Türk vergi sistemi açısından kripto varlıkların ne şekilde vergilendirileceği, bunların hukuk aleminde nasıl konumlandırıldığı ve sınıflandırıldığına bağlı olarak değişmektedir. Henüz ülkemizde kripto varlıklara ilişkin tam anlamıyla hukuki ve vergisel bir altyapı bulunmadığından, kripto varlıkların vergi karşısındaki durumu tam olarak netlik kazanmamakla birlikte, çeşitli alternatifler (kripto varlıkların para, menkul kıymet, emtia veya gayri maddi hak olarak sınıflandırılması) ve vergisel sonuçlar söz konusu olabilecektir.
Kripto varlıkların ihracı, üretimi (mining, staking), alım-satımı, alım-satıma aracılık faaliyetleri, mal ve hizmet karşılığı veya sair suretlerle elden çıkarılması, cüzdan hizmetleri, kripto varlıkların çatallanması, ivazsız olarak intikali, ödünç işlemlerine konu edilmesi gibi durumlarda vergiyi doğuran olay ve vergilemenin nasıl yapılması gerektiğine dair pek çok konuda çalışmalar yapılmaktadır. Kripto varlıkların gelir vergisi, kurumlar vergisi, KDV, BSMV, veraset ve intikal ve damga vergisi gibi vergiler karşısındaki durumları ve bu varlıkların vergilendirilmesinde karşılaşılabilecek zorluklar olacağını şimdiden bilmek gerekir.

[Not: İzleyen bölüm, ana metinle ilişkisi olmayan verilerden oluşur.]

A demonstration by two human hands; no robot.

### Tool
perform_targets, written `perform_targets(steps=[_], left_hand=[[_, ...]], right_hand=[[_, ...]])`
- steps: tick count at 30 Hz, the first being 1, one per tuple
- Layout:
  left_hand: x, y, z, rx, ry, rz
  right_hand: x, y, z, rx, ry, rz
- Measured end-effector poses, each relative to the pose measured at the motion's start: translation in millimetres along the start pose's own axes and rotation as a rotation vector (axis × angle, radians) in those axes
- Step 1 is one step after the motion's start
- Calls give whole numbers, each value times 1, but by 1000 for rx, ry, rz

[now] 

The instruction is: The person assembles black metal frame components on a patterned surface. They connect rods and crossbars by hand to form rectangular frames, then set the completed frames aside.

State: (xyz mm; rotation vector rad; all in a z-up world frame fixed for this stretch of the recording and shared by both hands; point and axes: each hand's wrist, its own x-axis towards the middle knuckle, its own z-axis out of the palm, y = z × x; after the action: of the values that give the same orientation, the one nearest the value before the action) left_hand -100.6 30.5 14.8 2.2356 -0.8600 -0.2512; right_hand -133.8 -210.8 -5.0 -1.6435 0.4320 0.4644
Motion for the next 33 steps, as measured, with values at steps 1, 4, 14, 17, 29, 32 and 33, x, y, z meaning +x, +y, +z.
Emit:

Kripto varlıkların gayri maddi hak sayılması halinde birçok sorun ortaya çıkacaktır. Bununla birlikte kripto varlık kazançları üzerinden aracı kurumlarca stopaj yapılması esasında bir vergilendirme yönteminin getirilebileceği ve stopaj uygulamasının piyasaya etkileri ve uygulamada yaşanacak sorunlar olacağı da hesaplanmaktadır. Beyan usulü ve vergiye uyumun sağlanabilmesi için dikkat edilmesi gereken hususlar olduğu gibi, işlem vergisi alternatifi de tartışılmaktadır. Kripto varlıkların çeşitli alternatifler ışığında VUK’a göre nasıl değerlenebileceği konusu ayrıca başlı başına bir sorundur.
Gelir idareleri, kripto para kullanımı nedeniyle vergi kaçakçılığının yaygınlığından rahatsızlık duymaktadırlar. Bunun nedeni, kripto para birimlerinin gayri resmi ekonomideki anonimlik ve mahremiyet gibi üstün özelliklerinden dolayı tercih edilmesinin, uzak yerlerdeki insanlar arasındaki yasadışı mal ve hizmet alışverişini artırmasıdır. Ayrıca mükellefler istemedikleri takdirde kıymeti beyan etmeyebilirler. Bir kişinin istediği sayıda hesap açabileceği fikrinden yola çıkarak büyük meblağlarda yatırımları izlemek mümkün olsa da bu kişilerin dikkat çekmeyecek şekilde yasa dışı işlemleri küçük hacimlere bölmeleri mümkündür. Bitcoin ve diğer kripto para kullanımlarından kaynaklanan vergi kayıplarını hesaplamak henüz mümkün değildir.
Bununla birlikte, blokzincirle kripto para akışlarının izlenmesi ve vergilendirmenin etkinliğinin sağlanması da mümkün olabilir. Blokzincir, daha hızlı dijital raporlamayı mümkün kılar ve birden fazla yetkili tarafa aynı işlem bilgisini elektronik olarak bağımsız olarak görüntüleme yeteneği sağlar. Bu, gelecekte KDV beyannamesi verme işlemini daha da sorunsuz ve verimli hale getirebilir. İşletmelere ve vergi makamlarına daha fazla kontrol, uyumu basitleştirme ve çifte vergilendirmeyi önleme konularında yardımcı olur. Böyle bir planın uygulanması, vergi kaçakçılığının neredeyse tamamen ortadan kaldırılmasına katkıda bulunacak çeşitli avantajların elde edilmesini sağlayacaktır.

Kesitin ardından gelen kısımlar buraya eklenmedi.